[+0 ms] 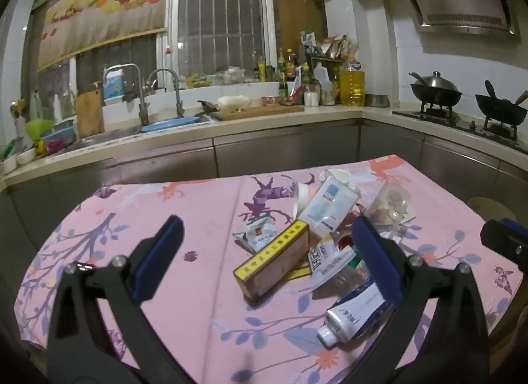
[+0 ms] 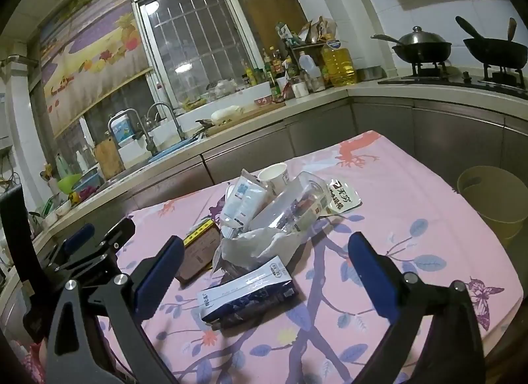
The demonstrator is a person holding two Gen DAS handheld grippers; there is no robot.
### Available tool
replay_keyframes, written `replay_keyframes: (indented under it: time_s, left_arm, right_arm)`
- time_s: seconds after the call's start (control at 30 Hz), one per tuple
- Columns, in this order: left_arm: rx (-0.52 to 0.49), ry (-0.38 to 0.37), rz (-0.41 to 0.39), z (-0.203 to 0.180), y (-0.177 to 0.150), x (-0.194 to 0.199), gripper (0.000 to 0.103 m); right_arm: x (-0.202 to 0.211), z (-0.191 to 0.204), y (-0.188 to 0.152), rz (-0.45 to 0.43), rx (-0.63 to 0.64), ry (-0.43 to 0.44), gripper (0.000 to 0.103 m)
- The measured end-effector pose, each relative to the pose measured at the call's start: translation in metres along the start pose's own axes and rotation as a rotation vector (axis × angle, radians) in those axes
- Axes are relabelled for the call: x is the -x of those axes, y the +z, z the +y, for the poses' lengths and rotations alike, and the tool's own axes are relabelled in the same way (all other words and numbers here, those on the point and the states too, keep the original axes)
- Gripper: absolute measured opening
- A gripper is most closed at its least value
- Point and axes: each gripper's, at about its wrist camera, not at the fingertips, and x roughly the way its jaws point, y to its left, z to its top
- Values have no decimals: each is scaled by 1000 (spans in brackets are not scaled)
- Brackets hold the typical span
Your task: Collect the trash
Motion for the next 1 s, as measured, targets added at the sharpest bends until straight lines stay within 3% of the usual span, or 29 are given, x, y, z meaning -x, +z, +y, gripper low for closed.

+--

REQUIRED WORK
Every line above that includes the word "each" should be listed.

ANSWER AREA
- The measured end-effector pose, each relative to the pose measured at the call's start: translation in metres along the start pose's own axes and rotation as a rotation vector (axis × angle, radians) in those axes
- Point and axes: each gripper's, at about its wrist camera, not at the fingertips, and x roughly the way its jaws point, y to its left, z to its top
- Values have no decimals: each is scaled by 1000 (spans in brackets are not scaled)

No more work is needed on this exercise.